The Rosenblatt perceptron model has four major components:

Input values, typically labeled as $x$ or 𝝌 (chi, pronounced kaai, as in eye)
A weight coefficient for each input value, typically labeled as $w$ or ⍵ (omega)
Bias is a constant value added to the input to influence the final decision, typically labeled as $w_0$.
A net summary function that aggregates all weighted inputs, in this case, a weighted summation:

The inputs values $(x_1, x_2, \cdots, x_n)$ are multiplied with the corresponding weights $(w_1, w_2, \cdots, w_n)$ to produce the output $y$. As illustrated in the larger circle, we sum the weighted inputs to obtain the total amount of input which includes the bias term $w_0$. The equation can be rewritten as:

$$ y = \sum_{i=1}^n w_ix_i + w_0 $$ $$ y = w_1x_1 + w_2x_2 + \cdots + w_ix_i + w_0 $$

As we can see, the Rosenblatt perceptron model is just a multilinear regression model. This classic perceptron model was improved by Minsky and Papert in 1969 to create the foundation for modern neural networks. Minksy and Papert introduced the activation function. The activation function is a mathematical function applied to the end of each "neuron" (or each individual perceptron model) that transforms the output to a quantitative value. This quantitative output is used as an input value for other layers in the neural network model. There are a wide variety of activation functions that can be used for many specific purposes; however, most neural networks will use one of the following activation functions:

The Linear function returns the sum of our weighted inputs without transformation.
The Sigmoid function is identified by a characteristic S curve. It transforms the output to a range between 0 and 1.
The TanH function is also identified by a characteristic S curve; however, it transforms the output to a range between -1 and 1.
The Rectified Linear Unit (ReLU) function returns a value from 0 to infinity, so any negative input through the activation function is 0. It is the most used activation function in neural networks due to its simplifying output, but it might not be appropriate for simpler models.
The Leaky ReLU function is a "leaky" alternative to the ReLU function, whereby negative input values will return very small negative values.
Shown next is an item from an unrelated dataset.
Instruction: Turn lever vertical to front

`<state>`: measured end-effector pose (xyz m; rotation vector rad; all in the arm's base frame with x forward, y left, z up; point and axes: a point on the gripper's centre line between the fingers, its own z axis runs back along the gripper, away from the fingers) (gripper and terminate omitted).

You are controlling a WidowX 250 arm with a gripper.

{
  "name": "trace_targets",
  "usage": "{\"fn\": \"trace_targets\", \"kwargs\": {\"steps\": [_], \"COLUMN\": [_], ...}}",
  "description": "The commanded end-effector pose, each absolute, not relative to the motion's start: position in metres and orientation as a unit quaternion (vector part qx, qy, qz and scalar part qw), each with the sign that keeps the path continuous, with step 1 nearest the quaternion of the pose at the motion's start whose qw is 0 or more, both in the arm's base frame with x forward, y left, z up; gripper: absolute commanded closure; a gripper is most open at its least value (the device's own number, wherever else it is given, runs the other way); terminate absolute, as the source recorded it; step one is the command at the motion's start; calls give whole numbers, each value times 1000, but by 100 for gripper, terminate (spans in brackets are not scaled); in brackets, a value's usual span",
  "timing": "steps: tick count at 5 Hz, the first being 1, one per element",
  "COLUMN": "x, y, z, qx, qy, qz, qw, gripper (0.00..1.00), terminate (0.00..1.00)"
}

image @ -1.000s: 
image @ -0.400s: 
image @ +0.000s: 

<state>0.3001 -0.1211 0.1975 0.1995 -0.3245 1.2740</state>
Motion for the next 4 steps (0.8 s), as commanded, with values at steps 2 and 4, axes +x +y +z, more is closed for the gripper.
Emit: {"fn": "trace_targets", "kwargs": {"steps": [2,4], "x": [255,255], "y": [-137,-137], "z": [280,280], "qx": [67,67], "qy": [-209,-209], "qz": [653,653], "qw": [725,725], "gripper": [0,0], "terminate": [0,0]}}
To illustrate this, we will apply the activation function $f$ to the original Rosenblatt perceptron model:

$$ y = f\left(\sum_{i=1}^n w_ix_i + w_0\right) $$

Additionally, the weighted sum can be rewritten as a dot product and can be computed more efficiently. The dot product is an algebraic operation that takes the coordinates of two vectors and produces a single number. In terms of neural networks, the dot product explains the relationship between the input values and the weights. Let the vector $x = [x_1, x_2, \cdots, x_n]$ contain the inputs, and the vector $w = [w_1, w_2, \cdots, w_n]$ contain the corresponding weights. By the definition of the dot product:

$$ \sum_{i=1}^n w_ix_i = w \cdot x $$

Therefore the updated perceptron model is:

$$ y = f\left(w \cdot x + w_0\right) $$

From the perceptron models, we can see that a basic neural network has three layers:

An input layer of input values transformed by weight coefficients
A single "hidden" layer of neurons (single neuron or multiple neurons)
An output layer that reports the classification or regression model value

By understanding this framework, we can dive deeper into combining multiple neural networks to train machines to generate images from scratch.

The MNIST Data

The MNIST (Modified National Institute of Standards and Technology) database consists of images of handwritten digits, together with labels indicating which digit is in each image. Since both the features and the labels are present in this dataset, the MNIST data is frequently used for training various image processing systems.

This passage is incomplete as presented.